▶ [Given material]:
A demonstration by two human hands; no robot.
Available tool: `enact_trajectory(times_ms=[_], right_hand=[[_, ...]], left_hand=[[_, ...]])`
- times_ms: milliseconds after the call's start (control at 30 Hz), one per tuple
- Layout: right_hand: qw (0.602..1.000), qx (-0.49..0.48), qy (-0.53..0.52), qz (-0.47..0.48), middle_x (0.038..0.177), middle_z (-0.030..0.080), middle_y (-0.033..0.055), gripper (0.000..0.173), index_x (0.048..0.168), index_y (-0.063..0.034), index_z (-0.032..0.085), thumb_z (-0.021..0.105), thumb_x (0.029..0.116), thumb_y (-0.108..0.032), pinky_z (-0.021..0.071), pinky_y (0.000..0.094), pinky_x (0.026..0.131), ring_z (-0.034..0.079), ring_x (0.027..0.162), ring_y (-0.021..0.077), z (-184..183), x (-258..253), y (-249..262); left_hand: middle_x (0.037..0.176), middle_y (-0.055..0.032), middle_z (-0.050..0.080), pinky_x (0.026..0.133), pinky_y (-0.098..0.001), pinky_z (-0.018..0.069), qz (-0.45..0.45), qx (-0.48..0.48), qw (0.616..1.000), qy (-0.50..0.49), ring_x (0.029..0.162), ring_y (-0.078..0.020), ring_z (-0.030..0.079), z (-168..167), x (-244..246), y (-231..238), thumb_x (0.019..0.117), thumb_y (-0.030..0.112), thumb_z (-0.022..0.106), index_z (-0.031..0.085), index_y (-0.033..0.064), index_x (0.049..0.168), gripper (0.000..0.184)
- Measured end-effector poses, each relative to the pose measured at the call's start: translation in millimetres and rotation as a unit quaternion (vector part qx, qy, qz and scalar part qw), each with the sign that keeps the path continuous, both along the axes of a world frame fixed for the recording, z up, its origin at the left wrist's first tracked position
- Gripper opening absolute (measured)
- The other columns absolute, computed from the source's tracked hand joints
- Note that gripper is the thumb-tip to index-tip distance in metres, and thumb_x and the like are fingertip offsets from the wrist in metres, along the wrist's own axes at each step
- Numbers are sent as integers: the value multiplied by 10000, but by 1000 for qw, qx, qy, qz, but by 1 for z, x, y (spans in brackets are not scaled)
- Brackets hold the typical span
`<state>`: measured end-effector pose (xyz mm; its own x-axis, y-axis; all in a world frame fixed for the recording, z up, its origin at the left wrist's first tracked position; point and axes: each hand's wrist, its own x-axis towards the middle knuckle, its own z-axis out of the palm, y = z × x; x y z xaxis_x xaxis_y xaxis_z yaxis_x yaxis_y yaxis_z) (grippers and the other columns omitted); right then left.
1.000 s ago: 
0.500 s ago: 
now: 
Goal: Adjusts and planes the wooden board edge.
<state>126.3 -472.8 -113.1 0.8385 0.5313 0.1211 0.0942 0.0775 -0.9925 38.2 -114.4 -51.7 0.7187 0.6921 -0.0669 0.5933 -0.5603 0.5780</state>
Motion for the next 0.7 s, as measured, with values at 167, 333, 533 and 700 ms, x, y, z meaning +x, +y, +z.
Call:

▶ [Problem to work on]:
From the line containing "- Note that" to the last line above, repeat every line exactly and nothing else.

▶ [Output for this task]:
- Note that gripper is the thumb-tip to index-tip distance in metres, and thumb_x and the like are fingertip offsets from the wrist in metres, along the wrist's own axes at each step
- Numbers are sent as integers: the value multiplied by 10000, but by 1000 for qw, qx, qy, qz, but by 1 for z, x, y (spans in brackets are not scaled)
- Brackets hold the typical span
`<state>`: measured end-effector pose (xyz mm; its own x-axis, y-axis; all in a world frame fixed for the recording, z up, its origin at the left wrist's first tracked position; point and axes: each hand's wrist, its own x-axis towards the middle knuckle, its own z-axis out of the palm, y = z × x; x y z xaxis_x xaxis_y xaxis_z yaxis_x yaxis_y yaxis_z) (grippers and the other columns omitted); right then left.
1.000 s ago: 
0.500 s ago: 
now: 
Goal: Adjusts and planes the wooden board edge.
<state>126.3 -472.8 -113.1 0.8385 0.5313 0.1211 0.0942 0.0775 -0.9925 38.2 -114.4 -51.7 0.7187 0.6921 -0.0669 0.5933 -0.5603 0.5780</state>
Motion for the next 0.7 s, as measured, with values at 167, 333, 533 and 700 ms, x, y, z meaning +x, +y, +z.
Call:

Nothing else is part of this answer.